Мобильный со стуком летит на пол салона; в голосе у неизменно выдержанной Виктории Михайловны красной нитью проходит больная дрожь. Шмелев даже поразиться не успевает — рвется вперед, перехватывая руль из ослабевших рук и в последний момент отводя машину от лобового столкновения с ближайшим столбом. Отшатывается на сиденье, пытаясь дышать; сердце в груди навылет грохочет — и не столько от страха.

Потому что неизменно выдержанная спортивный директор вдруг, беспомощно опуская плечи, утыкается лицом в ладони — дрожит.

— Виктория Михайловна, что-то прои...

Давится дурацки-дежурным вопросом и жгучим недоумением — Каштанова, медленно, будто надломенно выпрямляясь, неловко утирает лицо ладонью; дышит часто и рвано — будто воздух в легкие не идет. И, глядя на извилистые змейки потекшей туши на выбеленных бледностью щеках, Шмелев в первое мгновение глохнет от желания просто...

Просто неуклюже притянуть ее к себе. Просто бережно стереть влажные потеки кончиками пальцев, а потом невесомо коснуться трясущихся плеч и как гребаную мантру повторять, что все обошлось.

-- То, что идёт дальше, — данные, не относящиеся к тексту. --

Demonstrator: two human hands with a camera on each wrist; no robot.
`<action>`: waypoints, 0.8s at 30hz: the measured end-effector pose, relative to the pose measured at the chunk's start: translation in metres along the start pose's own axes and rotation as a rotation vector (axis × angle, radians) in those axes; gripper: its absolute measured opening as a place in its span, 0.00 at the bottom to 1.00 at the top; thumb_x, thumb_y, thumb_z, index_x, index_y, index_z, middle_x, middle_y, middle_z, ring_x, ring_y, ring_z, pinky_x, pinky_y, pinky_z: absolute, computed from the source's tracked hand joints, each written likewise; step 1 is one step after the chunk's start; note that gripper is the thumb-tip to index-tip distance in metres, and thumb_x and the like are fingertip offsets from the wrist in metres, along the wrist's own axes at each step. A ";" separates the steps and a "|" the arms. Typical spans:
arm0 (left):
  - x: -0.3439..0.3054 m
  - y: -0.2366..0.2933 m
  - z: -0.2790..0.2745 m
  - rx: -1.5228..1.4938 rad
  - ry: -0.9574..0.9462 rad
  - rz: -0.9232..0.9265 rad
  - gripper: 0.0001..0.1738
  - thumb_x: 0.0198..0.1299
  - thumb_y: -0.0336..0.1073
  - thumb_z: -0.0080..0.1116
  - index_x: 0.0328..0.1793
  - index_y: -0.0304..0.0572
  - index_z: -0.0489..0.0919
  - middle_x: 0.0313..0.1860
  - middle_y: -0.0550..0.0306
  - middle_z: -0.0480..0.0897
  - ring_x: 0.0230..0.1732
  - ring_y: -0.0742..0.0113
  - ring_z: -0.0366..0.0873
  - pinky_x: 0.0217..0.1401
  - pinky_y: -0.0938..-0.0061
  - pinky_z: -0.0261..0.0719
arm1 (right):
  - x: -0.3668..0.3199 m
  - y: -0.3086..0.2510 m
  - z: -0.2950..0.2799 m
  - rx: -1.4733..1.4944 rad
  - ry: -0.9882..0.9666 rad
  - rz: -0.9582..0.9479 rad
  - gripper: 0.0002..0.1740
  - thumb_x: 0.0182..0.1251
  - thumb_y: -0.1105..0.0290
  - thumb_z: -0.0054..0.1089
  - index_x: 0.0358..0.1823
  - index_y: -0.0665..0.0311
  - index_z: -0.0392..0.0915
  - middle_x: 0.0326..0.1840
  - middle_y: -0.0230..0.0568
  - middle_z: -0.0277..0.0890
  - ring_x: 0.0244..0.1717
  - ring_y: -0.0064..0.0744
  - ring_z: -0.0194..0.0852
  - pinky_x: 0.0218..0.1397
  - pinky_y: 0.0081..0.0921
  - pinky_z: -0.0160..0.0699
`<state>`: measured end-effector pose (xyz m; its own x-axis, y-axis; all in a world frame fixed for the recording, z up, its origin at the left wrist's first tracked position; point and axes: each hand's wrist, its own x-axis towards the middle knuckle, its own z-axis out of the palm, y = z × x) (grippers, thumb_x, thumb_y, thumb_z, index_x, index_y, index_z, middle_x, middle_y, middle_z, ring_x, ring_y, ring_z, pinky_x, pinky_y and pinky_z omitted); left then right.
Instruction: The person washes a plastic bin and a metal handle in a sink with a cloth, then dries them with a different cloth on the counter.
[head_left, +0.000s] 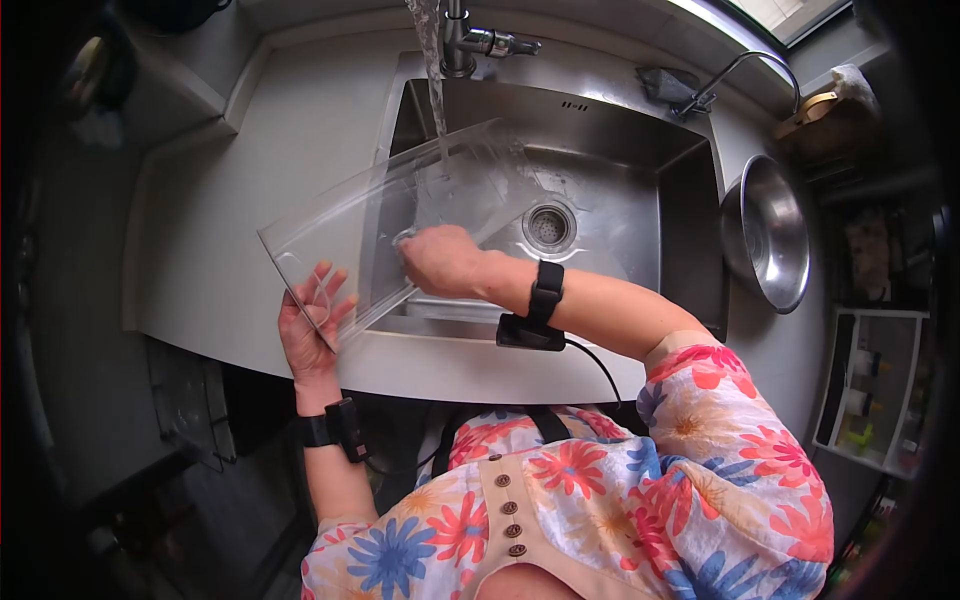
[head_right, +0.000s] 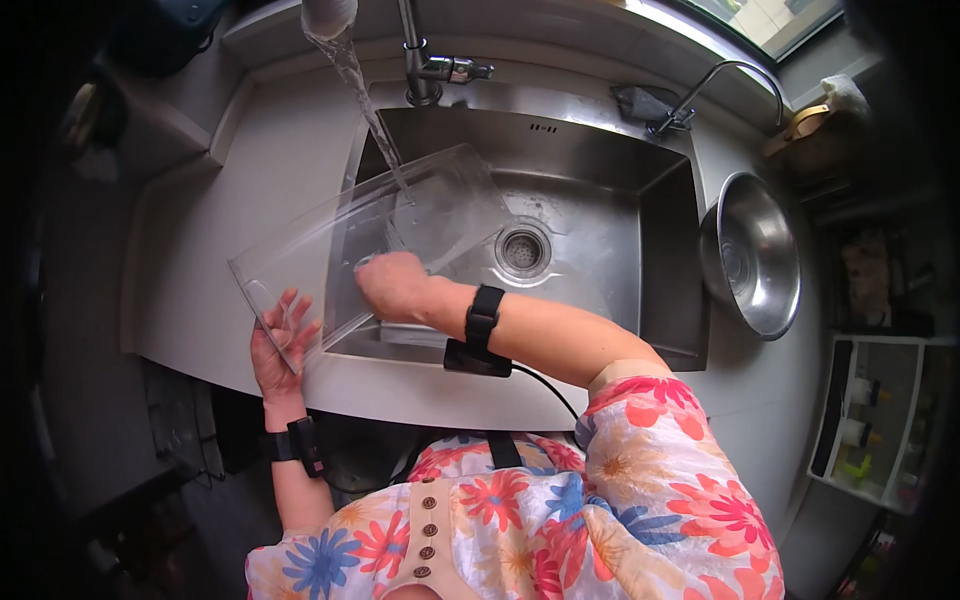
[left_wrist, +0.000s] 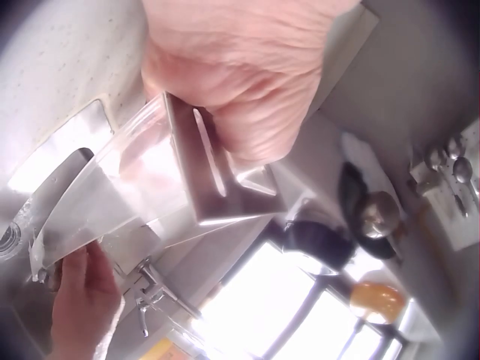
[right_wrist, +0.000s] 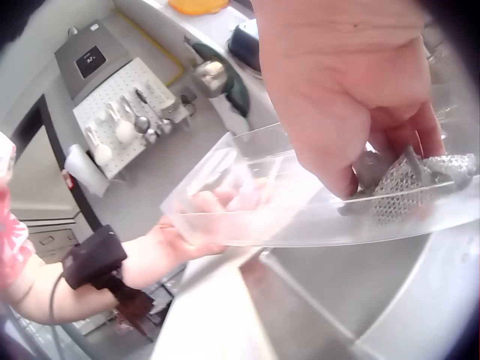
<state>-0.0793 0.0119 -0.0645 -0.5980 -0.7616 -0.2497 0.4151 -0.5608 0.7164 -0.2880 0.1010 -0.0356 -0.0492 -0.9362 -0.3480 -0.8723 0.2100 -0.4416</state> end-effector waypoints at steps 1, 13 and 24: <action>0.000 0.000 0.001 0.000 0.004 0.002 0.18 0.39 0.16 0.47 0.38 0.41 0.75 0.56 0.40 0.71 0.56 0.42 0.70 0.42 0.53 0.84 | 0.002 -0.014 -0.001 0.046 0.069 -0.104 0.10 0.54 0.68 0.51 0.34 0.63 0.77 0.40 0.49 0.76 0.44 0.48 0.74 0.42 0.39 0.74; 0.030 -0.020 0.036 -0.017 -0.029 -0.065 0.13 0.52 0.21 0.51 0.46 0.33 0.73 0.51 0.40 0.75 0.51 0.47 0.75 0.39 0.55 0.85 | 0.041 0.165 0.021 0.271 0.234 0.322 0.29 0.62 0.59 0.46 0.64 0.59 0.57 0.68 0.50 0.51 0.66 0.55 0.51 0.65 0.48 0.53; 0.069 -0.049 0.069 0.156 0.056 -0.161 0.06 0.53 0.19 0.46 0.32 0.39 0.69 0.43 0.46 0.78 0.44 0.56 0.80 0.31 0.65 0.87 | 0.038 0.056 0.010 0.537 0.294 -0.299 0.25 0.62 0.69 0.48 0.62 0.61 0.60 0.68 0.53 0.51 0.70 0.52 0.42 0.71 0.40 0.46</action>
<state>-0.1880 0.0091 -0.0724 -0.6068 -0.6858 -0.4018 0.2036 -0.6227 0.7555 -0.3337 0.0799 -0.0818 -0.0403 -0.9975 0.0582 -0.5102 -0.0296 -0.8596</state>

Но вместо этого резко дергает за ручку двери, вываливаясь в вечернюю преддождевую хмурость; жадно глотает едкий бензиновый дух и запах дорожной пыли.

Не дышится.

— Простите меня. — Каштанова дверью хлопает приглушенно; прислоняется к боку машины — и Кузьма готов поклясться, что это просто в стремлении на ногах удержаться. — Наверное, вам и правда нужно было поехать на такси. А то из-за меня чуть... — Сглатывает поспешно; взглядом отстраненно полирует световое пятно ближайшего фонаря. — Просто я сегодня... Моей дочери сегодня исполнилось бы четыре года. — И тон ее, на последних словах неестественно-омертвевший, в сознание врезается остро заточенным скальпелем.

Шмелеву — у которого из всех близких только вполне себе бодрые родители — представить не то что страшно, физически невозможно: каково это — терять. Терять — и жить после с прямой спиной, арктикой в голосе и выдержкой каменной.

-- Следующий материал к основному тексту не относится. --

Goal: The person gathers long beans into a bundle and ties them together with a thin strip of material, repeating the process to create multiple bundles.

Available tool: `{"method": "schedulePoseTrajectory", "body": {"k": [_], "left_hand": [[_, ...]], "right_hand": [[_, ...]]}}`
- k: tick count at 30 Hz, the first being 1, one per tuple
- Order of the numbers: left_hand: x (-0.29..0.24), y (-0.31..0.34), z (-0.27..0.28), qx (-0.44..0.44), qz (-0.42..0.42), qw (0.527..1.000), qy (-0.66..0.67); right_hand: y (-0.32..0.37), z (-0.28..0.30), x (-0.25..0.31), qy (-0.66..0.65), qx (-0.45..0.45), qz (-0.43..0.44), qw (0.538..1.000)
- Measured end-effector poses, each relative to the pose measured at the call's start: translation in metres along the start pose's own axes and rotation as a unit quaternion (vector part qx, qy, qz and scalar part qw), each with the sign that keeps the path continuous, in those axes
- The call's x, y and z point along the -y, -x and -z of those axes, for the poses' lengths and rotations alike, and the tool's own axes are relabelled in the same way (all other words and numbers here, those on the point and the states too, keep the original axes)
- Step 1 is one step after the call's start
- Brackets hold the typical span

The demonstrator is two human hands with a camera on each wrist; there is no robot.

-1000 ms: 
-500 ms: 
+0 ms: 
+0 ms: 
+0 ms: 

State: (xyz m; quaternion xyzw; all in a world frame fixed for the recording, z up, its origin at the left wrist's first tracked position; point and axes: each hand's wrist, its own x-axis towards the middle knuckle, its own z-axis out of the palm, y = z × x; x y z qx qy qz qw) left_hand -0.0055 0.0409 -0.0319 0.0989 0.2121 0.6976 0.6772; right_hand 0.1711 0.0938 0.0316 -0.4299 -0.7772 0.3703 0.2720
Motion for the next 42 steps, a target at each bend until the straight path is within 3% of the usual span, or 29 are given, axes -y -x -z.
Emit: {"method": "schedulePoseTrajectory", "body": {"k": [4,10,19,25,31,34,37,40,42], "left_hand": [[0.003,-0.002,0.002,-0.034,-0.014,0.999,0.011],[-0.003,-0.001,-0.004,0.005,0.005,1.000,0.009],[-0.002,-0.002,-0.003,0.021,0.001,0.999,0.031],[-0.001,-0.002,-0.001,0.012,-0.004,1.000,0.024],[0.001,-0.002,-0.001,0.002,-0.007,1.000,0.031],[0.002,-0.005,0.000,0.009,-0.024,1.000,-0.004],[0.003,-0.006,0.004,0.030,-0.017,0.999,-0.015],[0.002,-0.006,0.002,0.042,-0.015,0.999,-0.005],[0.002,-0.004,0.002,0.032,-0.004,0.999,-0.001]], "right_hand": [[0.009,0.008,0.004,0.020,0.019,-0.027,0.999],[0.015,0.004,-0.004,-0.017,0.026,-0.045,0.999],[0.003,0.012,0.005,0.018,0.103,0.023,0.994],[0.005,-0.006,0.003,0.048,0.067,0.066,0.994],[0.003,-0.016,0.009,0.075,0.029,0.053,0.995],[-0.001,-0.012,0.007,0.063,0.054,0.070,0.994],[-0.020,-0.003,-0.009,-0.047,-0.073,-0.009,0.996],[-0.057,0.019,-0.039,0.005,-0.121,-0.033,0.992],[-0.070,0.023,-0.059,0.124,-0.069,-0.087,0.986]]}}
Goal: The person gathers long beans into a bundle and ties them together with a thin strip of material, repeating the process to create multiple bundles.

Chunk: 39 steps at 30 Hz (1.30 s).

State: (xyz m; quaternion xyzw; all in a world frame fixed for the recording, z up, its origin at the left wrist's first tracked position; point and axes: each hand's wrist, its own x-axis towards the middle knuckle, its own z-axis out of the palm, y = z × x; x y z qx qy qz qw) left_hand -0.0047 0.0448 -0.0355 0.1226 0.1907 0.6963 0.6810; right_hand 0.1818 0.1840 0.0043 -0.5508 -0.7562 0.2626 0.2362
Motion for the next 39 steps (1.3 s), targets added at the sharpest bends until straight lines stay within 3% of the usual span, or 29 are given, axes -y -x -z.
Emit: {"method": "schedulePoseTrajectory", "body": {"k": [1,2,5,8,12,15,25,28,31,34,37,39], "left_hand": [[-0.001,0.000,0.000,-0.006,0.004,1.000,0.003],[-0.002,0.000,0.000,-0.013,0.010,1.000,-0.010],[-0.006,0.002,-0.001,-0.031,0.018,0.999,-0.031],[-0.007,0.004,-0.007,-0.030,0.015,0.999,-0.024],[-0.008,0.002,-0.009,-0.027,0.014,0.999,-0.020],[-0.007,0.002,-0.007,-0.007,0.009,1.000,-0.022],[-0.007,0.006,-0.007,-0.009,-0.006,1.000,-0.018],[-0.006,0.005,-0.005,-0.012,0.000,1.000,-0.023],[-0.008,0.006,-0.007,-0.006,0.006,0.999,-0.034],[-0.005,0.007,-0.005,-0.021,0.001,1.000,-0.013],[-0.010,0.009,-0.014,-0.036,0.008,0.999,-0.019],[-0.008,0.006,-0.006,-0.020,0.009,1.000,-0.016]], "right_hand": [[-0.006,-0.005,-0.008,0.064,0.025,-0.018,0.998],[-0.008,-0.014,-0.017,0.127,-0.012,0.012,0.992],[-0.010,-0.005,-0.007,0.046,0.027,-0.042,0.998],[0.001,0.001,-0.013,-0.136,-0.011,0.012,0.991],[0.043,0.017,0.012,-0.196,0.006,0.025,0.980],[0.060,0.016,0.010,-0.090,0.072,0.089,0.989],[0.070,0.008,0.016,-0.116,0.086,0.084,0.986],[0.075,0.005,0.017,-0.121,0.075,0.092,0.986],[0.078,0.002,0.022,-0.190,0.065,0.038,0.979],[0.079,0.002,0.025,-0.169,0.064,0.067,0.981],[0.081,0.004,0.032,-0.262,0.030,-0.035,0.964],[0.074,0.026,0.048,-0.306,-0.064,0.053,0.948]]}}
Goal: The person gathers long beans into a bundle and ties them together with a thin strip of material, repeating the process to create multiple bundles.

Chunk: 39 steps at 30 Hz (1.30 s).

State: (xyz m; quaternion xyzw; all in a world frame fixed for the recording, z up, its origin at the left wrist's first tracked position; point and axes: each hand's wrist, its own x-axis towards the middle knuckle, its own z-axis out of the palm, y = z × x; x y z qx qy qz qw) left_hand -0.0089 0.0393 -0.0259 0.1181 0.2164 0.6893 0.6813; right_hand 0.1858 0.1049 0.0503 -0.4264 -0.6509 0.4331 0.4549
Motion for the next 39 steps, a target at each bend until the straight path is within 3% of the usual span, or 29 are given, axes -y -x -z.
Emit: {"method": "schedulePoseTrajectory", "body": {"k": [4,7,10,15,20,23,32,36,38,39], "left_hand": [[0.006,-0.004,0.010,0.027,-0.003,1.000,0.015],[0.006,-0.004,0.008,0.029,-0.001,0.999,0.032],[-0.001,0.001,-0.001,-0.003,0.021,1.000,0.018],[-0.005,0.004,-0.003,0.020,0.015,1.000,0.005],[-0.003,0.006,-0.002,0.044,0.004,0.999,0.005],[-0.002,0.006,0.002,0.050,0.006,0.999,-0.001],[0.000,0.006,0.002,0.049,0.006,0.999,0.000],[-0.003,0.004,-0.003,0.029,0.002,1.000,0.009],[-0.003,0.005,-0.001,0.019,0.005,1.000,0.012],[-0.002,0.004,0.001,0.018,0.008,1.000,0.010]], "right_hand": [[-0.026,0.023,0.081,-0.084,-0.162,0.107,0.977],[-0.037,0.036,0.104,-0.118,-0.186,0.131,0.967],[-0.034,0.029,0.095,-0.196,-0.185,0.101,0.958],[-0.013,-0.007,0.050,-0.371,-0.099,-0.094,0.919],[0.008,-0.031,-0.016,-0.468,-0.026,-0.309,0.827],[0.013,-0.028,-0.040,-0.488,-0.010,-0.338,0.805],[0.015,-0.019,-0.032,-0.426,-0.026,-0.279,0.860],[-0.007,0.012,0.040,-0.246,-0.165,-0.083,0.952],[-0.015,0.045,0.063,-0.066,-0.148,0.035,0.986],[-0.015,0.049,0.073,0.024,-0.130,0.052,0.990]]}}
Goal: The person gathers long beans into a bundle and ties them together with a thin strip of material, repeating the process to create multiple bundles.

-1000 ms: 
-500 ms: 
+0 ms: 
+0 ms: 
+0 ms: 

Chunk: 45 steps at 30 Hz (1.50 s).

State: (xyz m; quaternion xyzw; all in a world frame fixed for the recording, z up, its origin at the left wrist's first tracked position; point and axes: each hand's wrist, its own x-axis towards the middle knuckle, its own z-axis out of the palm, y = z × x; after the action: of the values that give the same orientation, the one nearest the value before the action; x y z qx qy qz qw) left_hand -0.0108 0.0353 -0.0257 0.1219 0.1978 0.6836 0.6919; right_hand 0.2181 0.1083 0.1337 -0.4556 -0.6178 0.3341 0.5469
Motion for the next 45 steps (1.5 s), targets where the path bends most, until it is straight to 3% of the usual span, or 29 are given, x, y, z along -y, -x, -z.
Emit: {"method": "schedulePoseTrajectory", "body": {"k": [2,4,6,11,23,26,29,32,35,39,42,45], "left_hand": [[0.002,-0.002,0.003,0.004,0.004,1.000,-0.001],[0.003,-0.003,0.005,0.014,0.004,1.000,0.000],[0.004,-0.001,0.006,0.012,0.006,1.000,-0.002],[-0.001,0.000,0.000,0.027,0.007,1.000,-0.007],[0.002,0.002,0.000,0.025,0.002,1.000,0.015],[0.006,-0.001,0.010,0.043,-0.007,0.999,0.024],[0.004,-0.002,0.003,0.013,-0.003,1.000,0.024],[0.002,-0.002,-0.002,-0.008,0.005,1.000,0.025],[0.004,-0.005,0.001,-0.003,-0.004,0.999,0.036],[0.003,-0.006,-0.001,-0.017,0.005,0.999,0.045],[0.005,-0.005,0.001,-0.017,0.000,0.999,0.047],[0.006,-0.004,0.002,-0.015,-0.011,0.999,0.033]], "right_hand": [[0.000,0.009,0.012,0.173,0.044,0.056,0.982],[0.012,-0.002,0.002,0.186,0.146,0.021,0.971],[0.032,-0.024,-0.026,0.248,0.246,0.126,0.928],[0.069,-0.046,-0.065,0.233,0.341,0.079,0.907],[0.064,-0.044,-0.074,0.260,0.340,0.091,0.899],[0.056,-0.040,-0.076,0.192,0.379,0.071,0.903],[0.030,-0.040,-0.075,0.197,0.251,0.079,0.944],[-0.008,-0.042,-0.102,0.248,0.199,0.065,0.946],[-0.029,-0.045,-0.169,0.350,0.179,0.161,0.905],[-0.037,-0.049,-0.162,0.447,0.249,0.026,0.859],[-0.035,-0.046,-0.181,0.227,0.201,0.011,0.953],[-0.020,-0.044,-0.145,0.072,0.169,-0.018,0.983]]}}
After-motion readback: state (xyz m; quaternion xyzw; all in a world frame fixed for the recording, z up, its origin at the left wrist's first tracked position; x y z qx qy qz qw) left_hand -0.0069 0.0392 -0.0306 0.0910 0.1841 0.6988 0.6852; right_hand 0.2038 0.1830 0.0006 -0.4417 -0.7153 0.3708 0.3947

Каштанова — вечные шпильки, элегантные яркие шмотки, острый язык, едкий концентрат деловитости, льдистой сдержанности и отчуждения. Каштанова — терпко-сладкий привкус звучно-победоносного имени на пренебрежительно кривящихся губах; слепящий всполох непозволительно-женского в абсолютно мужском коллективе; глухое раздражение и закипающая буря смутной боли под ребрами. И откуда бы знать ему, что страшнее бывает — настолько, что странно становится: после такого выживают разве?